TASK TO COMPLETE - Everything from the line that holds "Give the mask of the black right gripper right" through the end of the data below should be output exactly, both ends included.
<<<<
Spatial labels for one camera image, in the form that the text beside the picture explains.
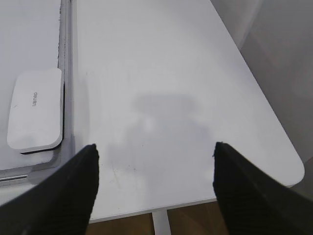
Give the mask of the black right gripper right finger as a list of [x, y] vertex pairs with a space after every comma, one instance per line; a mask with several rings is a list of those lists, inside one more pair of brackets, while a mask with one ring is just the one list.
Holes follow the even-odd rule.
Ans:
[[214, 192], [231, 235], [311, 235], [313, 202], [280, 184], [231, 145], [214, 150]]

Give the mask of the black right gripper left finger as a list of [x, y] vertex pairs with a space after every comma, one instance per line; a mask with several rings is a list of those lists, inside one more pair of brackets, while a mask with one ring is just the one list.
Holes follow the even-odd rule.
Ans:
[[84, 235], [99, 188], [99, 154], [87, 145], [41, 183], [0, 207], [2, 235]]
>>>>
WRITTEN ANSWER -
Give the mask of the black right gripper right finger as a list of [x, y] vertex pairs with a space after every comma, one instance per line; a mask with several rings is a list of those lists, inside one more pair of brackets, while a mask with one ring is just the one list.
Holes follow the even-odd rule.
Ans:
[[214, 192], [231, 235], [311, 235], [313, 202], [280, 184], [231, 145], [214, 150]]

Give the mask of the black right gripper left finger as a list of [x, y] vertex pairs with a space after every comma, one instance per line; a mask with several rings is a list of those lists, inside one more pair of brackets, while a mask with one ring is just the one list.
Holes follow the even-odd rule.
Ans:
[[84, 235], [99, 188], [99, 154], [87, 145], [41, 183], [0, 207], [2, 235]]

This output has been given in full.